The next day they get the attention of some lobsterfishers and help is sent for.

For their incredible courage and feeling of duty they received a gold watch from the Freemasons and 50 kroner from the government. The story about these two brave girls circulated in all of the countries newspapers and the story ended up in the Nordahl Rolfsen readingbook used by the schools in Norway. Thirdgraders all over the country learned the story about two brave girls from Tananger. A song was even written by Elias Kræmmer with music by Ingebrigt Håland, the sisters brother.

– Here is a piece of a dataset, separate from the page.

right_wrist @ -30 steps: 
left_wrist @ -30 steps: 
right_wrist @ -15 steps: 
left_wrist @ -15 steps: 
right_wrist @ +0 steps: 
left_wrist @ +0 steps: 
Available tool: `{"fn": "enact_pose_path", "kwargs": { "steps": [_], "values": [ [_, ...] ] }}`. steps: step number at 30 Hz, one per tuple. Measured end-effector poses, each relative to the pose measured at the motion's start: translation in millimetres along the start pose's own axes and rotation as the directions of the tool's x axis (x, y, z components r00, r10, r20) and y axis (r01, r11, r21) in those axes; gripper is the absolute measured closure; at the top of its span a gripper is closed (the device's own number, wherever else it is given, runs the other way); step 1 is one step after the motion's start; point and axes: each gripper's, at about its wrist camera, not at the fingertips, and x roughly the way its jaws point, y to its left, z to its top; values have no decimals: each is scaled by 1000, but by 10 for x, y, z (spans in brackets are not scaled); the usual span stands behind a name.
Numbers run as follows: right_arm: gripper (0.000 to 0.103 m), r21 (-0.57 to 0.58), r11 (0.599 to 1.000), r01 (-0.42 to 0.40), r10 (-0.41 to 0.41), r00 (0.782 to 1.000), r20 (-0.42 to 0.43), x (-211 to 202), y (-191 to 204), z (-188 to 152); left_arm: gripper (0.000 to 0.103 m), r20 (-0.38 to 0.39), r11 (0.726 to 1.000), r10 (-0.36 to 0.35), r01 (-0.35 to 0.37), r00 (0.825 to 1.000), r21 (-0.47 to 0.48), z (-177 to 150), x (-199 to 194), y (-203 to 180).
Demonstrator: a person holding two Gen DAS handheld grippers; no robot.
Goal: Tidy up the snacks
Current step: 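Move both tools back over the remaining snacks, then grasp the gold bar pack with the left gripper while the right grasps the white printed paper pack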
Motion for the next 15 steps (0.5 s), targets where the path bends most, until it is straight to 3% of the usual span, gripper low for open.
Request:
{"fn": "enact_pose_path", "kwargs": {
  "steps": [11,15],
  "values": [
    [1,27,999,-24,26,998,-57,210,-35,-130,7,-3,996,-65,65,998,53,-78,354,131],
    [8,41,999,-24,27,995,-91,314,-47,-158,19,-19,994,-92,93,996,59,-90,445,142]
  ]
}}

You can see the song scrolling on the bottom of your screen.(as soon as I can get my wife to write it.)

It took many years before Tananger showed any gratitude for what the girls did.
Not before 1990 did we do anything special for the two girls.

As earlier mentioned, a beautiful statue was erected in "Haben" close to the hotel "Hummeren" (The lobster). It was sponsored by the SR-bank and unveiled 8th. of December 1990. The statue was made by Svein Magnus Håvarstein.
If you ever visit Tananger, which should be the first stop, on a trip to Rogaland, "Haben" is the place too see. Then you can tell your travel companions about the tragic but brave story behind the statue and the two little girls it depicts.

A new lighthouse was also built in 1957 and that was the last new building to be put up on the island. The reason for that, is that in 1984 the station was automated and deserted.

You should take time to visit this beautiful little island just outside Tananger.